Look through the records below for the line holding "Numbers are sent". Write it out exactly, with each following line through the line holding "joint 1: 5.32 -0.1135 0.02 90".

Items from a dataset -
=== Section Start ===

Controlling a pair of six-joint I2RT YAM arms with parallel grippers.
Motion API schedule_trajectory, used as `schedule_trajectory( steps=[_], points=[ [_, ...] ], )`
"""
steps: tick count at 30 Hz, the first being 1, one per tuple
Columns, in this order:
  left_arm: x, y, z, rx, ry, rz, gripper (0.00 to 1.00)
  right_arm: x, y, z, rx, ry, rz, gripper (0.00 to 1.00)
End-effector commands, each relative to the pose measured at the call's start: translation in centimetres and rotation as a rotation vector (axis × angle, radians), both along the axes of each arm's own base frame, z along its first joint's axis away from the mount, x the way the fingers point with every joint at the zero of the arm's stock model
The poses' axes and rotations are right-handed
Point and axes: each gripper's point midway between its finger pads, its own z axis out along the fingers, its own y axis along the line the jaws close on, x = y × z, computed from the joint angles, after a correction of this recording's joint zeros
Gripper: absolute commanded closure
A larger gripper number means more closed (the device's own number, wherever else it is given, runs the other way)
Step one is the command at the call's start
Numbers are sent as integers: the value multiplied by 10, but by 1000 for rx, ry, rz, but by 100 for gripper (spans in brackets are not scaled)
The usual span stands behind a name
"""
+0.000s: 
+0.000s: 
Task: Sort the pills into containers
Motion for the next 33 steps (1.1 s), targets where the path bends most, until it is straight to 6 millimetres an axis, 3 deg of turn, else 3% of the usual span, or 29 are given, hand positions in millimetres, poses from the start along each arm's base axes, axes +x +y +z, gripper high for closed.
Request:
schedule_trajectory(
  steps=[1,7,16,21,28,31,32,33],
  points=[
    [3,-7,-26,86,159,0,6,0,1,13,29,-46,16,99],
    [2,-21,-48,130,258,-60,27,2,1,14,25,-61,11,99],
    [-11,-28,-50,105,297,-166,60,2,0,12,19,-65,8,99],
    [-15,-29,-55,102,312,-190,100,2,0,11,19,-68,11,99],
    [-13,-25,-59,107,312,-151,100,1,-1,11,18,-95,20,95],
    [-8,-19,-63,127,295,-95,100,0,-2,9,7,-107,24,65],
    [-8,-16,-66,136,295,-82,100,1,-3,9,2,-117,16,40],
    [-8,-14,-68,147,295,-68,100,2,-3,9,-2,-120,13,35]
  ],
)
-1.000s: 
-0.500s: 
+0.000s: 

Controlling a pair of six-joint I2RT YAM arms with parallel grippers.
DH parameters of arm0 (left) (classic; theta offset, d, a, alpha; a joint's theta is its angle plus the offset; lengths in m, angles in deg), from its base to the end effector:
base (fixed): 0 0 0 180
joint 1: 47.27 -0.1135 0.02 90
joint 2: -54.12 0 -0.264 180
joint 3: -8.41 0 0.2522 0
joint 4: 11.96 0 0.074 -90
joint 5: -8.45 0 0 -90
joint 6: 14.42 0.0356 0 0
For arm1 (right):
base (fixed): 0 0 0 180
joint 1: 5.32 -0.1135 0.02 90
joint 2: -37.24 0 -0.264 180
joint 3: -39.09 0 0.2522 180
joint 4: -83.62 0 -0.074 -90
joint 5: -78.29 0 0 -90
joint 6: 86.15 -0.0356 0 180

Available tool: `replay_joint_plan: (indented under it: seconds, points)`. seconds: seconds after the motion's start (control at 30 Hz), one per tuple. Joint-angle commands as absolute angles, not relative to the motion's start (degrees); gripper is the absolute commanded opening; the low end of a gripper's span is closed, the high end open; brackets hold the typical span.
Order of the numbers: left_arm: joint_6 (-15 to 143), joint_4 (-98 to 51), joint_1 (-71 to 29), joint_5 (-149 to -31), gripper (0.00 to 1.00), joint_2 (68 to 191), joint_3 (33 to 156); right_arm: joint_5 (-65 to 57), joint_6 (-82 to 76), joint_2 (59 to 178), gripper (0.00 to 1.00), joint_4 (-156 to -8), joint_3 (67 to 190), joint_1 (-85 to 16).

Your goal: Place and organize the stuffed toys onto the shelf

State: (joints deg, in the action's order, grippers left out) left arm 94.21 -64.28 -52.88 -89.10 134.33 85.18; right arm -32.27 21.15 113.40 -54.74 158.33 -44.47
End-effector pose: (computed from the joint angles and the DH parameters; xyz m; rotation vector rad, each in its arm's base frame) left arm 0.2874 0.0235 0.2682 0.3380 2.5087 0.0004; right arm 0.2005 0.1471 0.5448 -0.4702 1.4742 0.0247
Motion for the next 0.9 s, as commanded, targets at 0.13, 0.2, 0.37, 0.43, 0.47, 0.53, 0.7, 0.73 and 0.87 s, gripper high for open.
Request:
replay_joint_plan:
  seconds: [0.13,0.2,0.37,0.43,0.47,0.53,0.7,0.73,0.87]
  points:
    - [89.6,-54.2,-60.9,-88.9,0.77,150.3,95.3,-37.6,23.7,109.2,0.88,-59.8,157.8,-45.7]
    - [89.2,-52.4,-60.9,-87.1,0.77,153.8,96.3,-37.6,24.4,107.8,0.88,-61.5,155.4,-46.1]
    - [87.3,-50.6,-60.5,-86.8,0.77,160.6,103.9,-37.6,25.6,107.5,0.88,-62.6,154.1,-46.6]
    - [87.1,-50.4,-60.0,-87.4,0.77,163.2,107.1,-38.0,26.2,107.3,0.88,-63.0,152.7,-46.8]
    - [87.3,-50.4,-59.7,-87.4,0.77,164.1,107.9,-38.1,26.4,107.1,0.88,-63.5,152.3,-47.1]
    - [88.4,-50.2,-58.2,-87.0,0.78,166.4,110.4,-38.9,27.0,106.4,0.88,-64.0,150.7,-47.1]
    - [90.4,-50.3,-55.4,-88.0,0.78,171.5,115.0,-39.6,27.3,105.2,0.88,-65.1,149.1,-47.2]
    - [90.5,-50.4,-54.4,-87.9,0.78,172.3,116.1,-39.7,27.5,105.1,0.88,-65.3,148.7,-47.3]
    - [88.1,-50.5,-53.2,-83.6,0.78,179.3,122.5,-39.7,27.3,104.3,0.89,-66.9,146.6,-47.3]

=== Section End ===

Result of this task -
Numbers are sent as integers: the value multiplied by 10, but by 1000 for rx, ry, rz, but by 100 for gripper (spans in brackets are not scaled)
The usual span stands behind a name
"""
+0.000s: 
+0.000s: 
Task: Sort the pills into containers
Motion for the next 33 steps (1.1 s), targets where the path bends most, until it is straight to 6 millimetres an axis, 3 deg of turn, else 3% of the usual span, or 29 are given, hand positions in millimetres, poses from the start along each arm's base axes, axes +x +y +z, gripper high for closed.
Request:
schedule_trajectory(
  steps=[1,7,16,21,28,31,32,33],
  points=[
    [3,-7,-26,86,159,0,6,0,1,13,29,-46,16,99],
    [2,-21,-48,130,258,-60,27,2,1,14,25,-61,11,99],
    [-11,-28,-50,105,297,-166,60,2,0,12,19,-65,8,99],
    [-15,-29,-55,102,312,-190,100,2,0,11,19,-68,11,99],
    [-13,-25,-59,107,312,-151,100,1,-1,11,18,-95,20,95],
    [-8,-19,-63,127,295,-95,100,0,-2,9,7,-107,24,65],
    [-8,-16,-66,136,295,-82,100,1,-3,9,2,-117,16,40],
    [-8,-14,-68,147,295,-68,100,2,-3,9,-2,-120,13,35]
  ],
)
-1.000s: 
-0.500s: 
+0.000s: 

Controlling a pair of six-joint I2RT YAM arms with parallel grippers.
DH parameters of arm0 (left) (classic; theta offset, d, a, alpha; a joint's theta is its angle plus the offset; lengths in m, angles in deg), from its base to the end effector:
base (fixed): 0 0 0 180
joint 1: 47.27 -0.1135 0.02 90
joint 2: -54.12 0 -0.264 180
joint 3: -8.41 0 0.2522 0
joint 4: 11.96 0 0.074 -90
joint 5: -8.45 0 0 -90
joint 6: 14.42 0.0356 0 0
For arm1 (right):
base (fixed): 0 0 0 180
joint 1: 5.32 -0.1135 0.02 90

This exercise requires nothing more.